Task objective:
Check each line of the records below for the string "purposes", then state how many lines contain it, with no other output.

[Saved data entries]
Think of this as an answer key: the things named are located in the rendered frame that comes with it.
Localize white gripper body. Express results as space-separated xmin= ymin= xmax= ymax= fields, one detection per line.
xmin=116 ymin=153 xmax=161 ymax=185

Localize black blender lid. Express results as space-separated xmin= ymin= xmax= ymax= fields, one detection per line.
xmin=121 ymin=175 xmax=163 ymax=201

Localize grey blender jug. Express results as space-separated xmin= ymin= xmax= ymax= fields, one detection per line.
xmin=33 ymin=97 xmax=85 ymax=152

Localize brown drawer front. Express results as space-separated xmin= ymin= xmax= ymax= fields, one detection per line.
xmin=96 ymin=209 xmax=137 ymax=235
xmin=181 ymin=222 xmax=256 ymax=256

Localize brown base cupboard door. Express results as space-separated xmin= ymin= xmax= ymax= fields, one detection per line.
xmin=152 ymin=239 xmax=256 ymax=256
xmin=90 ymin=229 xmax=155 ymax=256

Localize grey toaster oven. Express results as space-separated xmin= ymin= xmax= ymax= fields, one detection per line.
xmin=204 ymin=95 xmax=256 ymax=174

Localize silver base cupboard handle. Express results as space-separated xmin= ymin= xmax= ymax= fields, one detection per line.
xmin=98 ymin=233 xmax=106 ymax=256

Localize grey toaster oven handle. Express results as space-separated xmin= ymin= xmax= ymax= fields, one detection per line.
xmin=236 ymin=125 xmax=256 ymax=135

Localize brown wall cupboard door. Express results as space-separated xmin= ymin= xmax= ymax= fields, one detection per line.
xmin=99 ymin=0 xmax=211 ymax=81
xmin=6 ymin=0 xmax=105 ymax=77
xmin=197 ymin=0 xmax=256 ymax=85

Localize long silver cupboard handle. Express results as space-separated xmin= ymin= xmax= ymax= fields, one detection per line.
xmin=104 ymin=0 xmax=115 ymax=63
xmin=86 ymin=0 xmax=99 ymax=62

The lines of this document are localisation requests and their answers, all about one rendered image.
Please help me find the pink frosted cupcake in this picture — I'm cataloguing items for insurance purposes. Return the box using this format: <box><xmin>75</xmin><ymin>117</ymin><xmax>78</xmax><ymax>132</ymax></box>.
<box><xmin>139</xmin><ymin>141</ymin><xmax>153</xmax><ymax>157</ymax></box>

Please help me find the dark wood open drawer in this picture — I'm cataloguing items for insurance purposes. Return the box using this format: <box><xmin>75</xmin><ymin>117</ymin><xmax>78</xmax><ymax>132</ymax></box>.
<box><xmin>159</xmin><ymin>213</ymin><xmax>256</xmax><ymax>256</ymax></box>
* * *
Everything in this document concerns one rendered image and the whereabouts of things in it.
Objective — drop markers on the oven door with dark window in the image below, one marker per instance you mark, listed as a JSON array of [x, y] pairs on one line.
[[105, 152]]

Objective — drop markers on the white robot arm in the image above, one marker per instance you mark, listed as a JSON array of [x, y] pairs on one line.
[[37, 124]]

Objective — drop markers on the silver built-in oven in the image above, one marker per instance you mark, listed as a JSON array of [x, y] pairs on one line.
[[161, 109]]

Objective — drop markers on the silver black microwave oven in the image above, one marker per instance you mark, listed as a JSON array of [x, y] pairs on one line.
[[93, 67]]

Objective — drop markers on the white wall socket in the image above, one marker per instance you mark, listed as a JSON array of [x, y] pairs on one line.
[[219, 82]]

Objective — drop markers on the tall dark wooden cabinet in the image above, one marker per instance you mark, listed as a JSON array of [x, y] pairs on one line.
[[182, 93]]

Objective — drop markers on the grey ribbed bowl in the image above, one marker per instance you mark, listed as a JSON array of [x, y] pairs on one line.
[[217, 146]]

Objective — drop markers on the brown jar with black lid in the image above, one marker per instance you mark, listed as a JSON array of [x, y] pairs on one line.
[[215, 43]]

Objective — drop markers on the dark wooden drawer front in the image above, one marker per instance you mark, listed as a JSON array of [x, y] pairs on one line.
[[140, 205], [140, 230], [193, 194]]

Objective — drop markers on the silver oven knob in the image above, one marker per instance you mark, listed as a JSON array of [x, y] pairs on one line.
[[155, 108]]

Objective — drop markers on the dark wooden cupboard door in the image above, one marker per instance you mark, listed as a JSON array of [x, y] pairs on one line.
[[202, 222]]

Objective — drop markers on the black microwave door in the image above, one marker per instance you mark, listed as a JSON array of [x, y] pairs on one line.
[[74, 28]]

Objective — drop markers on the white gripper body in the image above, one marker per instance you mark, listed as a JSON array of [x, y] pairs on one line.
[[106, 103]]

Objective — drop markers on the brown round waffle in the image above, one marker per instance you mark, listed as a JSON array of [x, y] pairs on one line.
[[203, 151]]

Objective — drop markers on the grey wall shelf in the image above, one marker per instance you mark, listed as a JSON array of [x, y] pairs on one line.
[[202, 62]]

Exercise result:
2